Là encore, si, dans son cerveau, ces deux kanji étaient indépendants, il aurait été plus logique de simplement barrer le deuxième et de le réecrire devant, avec le cadre. Pourtant, il lui a été plus facile de recommencer à écrire à partir de zéro. Ceci est dû au fait que l'apprentissage des kanji à l'école se fait essentiellement par la méthode du drill; chaque caractère est répété des milliers de fois jusqu'à ce que l'ordre des traits se grave dans la mémoire des élèves. Cela veut dire qu'ils sont capables de les écrire très rapidement sans y penser - mais paradoxalement, c'est lorsqu'ils y pensent (par exemple, lorsqu'il s'agit de corriger un trait qui manque) que la mécanique s'enraie. Instinctivement, ils voient l'erreur; mais l'expliciter est difficile. Le plus simple reste de réécrire le kanji correctement soi-même, en se basant sur cette "mémoire du poignet".

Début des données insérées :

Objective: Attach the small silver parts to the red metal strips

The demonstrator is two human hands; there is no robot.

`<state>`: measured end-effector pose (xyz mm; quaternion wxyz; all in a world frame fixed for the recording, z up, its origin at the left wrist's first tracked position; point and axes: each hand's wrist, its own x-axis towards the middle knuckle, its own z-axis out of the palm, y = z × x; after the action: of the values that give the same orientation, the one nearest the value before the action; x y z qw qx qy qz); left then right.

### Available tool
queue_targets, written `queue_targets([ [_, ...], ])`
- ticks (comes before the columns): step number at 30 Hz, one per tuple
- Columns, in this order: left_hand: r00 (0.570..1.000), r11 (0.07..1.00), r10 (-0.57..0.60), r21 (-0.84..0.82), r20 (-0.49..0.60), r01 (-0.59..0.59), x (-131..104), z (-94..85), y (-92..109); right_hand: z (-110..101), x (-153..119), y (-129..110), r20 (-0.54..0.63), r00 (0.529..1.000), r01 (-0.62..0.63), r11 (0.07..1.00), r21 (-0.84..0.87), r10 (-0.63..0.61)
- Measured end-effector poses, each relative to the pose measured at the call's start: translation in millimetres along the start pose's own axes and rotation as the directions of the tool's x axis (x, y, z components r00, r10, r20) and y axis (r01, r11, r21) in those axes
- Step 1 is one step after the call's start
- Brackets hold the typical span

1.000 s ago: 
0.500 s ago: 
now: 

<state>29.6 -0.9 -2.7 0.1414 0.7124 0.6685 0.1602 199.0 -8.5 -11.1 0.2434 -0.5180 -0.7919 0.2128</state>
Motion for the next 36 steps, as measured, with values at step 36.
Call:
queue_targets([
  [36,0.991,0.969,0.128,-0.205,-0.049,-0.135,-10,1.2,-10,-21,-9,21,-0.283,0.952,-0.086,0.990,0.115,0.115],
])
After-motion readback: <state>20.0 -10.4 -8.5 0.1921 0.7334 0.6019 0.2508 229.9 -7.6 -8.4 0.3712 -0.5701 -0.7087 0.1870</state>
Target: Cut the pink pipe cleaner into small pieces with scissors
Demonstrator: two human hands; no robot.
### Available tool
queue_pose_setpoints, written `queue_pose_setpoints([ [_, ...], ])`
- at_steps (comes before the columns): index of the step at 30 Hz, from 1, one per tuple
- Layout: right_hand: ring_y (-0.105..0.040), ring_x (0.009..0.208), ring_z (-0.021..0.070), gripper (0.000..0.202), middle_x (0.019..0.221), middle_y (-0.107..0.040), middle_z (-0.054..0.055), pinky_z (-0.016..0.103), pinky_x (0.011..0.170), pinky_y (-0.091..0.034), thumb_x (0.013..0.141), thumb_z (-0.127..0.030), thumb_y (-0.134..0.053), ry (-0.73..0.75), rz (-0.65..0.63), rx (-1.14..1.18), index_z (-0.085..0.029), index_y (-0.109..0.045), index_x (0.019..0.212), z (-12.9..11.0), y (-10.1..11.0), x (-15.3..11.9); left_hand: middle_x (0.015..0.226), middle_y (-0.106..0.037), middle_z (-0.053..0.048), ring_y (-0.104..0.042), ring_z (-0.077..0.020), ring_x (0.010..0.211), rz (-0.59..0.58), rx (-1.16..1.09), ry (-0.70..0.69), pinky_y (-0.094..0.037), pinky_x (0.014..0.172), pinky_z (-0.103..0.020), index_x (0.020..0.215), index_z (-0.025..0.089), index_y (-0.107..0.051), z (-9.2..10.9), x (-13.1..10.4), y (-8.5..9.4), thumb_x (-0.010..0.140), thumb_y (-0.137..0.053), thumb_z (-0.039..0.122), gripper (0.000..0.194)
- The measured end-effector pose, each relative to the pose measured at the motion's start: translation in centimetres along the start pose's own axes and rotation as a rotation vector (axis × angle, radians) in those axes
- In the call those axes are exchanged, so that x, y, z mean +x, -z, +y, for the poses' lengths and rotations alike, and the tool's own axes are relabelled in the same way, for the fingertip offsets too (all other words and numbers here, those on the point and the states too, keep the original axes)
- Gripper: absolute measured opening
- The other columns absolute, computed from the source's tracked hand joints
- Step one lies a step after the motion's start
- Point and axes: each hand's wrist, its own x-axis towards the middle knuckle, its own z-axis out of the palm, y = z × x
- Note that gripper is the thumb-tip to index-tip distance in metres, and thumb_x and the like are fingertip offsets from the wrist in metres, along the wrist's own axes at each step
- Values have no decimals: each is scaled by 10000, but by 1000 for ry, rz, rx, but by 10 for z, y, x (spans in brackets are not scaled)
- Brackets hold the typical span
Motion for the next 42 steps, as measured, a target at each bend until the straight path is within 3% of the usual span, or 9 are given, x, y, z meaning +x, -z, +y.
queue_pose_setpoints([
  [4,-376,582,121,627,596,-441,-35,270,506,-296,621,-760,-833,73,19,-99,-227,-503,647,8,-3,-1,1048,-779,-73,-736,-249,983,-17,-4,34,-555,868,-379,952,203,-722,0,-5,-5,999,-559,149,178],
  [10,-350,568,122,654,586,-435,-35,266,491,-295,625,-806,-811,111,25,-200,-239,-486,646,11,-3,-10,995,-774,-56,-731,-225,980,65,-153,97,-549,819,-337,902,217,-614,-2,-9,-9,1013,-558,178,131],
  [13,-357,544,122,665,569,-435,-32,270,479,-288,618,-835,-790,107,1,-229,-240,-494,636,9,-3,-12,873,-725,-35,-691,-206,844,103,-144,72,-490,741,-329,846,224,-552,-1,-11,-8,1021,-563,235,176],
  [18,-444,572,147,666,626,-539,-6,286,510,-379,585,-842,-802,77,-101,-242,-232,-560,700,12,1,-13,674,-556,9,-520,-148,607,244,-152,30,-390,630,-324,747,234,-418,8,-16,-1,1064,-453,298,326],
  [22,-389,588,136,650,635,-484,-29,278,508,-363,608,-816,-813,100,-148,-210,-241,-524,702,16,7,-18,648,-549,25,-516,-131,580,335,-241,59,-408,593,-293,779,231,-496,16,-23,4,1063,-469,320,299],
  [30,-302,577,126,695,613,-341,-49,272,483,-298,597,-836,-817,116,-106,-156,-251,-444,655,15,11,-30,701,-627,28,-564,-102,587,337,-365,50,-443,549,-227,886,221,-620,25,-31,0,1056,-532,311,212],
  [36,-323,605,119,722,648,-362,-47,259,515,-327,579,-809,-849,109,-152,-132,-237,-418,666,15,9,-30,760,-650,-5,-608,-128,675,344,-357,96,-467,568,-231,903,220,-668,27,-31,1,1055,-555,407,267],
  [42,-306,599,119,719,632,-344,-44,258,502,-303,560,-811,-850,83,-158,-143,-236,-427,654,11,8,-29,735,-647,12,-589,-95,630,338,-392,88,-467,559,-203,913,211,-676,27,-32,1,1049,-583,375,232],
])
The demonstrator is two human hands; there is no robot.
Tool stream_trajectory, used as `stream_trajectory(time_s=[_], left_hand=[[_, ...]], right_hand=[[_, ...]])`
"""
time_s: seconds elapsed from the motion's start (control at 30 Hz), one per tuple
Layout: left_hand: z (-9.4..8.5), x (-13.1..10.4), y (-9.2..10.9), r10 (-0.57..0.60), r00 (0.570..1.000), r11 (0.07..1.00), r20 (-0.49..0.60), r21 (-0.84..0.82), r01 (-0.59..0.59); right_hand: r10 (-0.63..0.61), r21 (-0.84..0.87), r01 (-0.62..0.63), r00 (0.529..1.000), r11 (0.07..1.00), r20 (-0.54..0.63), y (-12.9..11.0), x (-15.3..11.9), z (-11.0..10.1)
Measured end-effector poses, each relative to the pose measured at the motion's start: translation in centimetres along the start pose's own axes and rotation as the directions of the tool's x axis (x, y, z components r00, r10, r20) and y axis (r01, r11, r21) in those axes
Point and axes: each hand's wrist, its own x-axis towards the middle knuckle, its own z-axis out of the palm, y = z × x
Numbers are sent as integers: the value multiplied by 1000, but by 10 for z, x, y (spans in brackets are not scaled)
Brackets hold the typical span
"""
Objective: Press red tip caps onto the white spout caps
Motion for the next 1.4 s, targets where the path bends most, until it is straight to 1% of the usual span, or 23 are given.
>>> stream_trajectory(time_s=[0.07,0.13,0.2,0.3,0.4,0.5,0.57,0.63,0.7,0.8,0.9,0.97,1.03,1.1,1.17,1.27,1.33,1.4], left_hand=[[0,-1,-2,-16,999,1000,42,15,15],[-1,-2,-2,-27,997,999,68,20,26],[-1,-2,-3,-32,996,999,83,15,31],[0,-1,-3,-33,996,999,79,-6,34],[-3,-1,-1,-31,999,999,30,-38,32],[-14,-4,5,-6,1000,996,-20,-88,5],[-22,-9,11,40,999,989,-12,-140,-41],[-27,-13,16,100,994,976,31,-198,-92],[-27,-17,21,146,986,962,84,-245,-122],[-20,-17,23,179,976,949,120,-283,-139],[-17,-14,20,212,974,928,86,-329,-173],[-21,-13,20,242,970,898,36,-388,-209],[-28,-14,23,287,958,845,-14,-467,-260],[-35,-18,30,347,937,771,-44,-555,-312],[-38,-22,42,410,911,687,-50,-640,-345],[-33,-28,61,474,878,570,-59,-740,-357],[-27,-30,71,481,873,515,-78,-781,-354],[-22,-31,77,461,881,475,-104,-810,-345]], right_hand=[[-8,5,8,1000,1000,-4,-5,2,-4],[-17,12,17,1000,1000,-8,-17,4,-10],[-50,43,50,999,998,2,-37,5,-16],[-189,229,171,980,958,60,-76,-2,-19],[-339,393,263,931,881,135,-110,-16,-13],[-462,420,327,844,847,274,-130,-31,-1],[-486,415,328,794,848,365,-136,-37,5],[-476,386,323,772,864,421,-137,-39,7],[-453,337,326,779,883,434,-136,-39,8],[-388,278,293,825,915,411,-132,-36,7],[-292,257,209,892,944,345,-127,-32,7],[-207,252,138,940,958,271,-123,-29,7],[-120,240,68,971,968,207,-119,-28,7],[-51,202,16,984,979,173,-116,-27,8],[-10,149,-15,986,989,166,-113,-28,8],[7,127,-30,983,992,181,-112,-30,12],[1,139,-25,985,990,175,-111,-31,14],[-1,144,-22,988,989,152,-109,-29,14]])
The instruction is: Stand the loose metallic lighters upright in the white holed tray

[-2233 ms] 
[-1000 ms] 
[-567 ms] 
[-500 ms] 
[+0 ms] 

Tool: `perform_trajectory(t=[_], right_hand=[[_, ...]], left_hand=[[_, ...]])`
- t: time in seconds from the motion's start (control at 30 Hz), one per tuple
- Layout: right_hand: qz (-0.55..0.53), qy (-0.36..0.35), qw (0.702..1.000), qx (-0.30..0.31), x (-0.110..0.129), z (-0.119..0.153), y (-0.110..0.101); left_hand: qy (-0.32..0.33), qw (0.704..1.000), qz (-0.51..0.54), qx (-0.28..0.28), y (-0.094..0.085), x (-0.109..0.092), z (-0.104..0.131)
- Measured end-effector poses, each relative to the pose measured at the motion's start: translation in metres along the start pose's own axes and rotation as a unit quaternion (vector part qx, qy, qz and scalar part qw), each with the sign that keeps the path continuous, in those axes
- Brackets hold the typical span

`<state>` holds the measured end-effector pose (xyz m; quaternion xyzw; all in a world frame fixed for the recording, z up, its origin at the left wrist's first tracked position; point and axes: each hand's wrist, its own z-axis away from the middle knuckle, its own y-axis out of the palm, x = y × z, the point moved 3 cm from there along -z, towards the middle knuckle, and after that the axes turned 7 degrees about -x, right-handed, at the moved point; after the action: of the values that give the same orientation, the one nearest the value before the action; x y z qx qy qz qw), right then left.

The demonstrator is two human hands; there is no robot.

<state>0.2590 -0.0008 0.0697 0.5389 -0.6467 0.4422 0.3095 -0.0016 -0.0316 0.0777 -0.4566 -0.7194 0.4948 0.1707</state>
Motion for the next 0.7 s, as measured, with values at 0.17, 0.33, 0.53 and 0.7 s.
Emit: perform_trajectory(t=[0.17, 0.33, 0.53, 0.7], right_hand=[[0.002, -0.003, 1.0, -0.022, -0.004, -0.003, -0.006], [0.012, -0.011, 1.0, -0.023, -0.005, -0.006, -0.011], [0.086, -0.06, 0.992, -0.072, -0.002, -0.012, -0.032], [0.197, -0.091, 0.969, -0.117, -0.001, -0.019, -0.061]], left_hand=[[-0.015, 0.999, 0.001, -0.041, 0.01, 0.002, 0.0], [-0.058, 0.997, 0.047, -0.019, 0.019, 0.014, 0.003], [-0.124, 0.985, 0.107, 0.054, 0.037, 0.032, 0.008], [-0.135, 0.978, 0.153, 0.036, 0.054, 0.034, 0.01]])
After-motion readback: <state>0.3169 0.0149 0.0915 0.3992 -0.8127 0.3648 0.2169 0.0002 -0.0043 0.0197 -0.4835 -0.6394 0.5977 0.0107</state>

Pour vous donner une analogie, qu'est-ce qui est plus facile pour vous: corriger les erreurs dans la séquence ci-dessous ou la reécrire en entier correctement?

do ri me fo sal la si do

La plupart d'entre vous choisiront sans doute la seconde option. Il est clair que les notes sont fausses, mais il est bien plus facile et rapide de recracher l'ordre des notes appris en primaire que de débusquer, avec une loupe, les voyelles inversées. Vous avez sans doute déjà entendu parler du célèbre "Sleon une édtue de l'Uvinertisé de Cmabrigde, l'odrre des ltteers dans un mto n'a pas d'ipmrotncae, la suele coshe ipmrotnate est que la pmeirère et la drenèire soit à la bnnoe pclae. Le rsete peut êrte dans un dsérorde ttoal et vuos puoevz tujoruos lrie snas porlblème. C'est prace que le creaveu hmauin ne lit pas chuaqe ltetre elle-mmêe mias le mot comme un tuot." - on assiste à un phénomène similaire ici. Pour un Japonais, "karate" est mémorisé comme un tout, une espèce de "boîte noire" que le cerveau arrive facilement à reconstituer correctement dans l'ordre - tout comme les notes de musique - mais qu'il a un peu de difficulté à analyser en détail. Un étranger, au contraire, va probablement apprendre le mot comme un assemblage des deux kanjis, qui seront eux-mêmes un assemblage de plusieurs traits. Ceci va lui permettre d'éviter ce genre de problème, mais il sera beaucoup plus long à sortir ces caractères de sa mémoire - en tout cas jusqu'à ce que il arrive à les intérioriser suffisamment pour les écrire presque sans y penser. Et à ce moment-là, il sera tout aussi vulnérable à ces petits "bugs" de la mémoire qu'un japanophone...

C'est fou ce que remplir un formulaire peut stimuler la réflexion.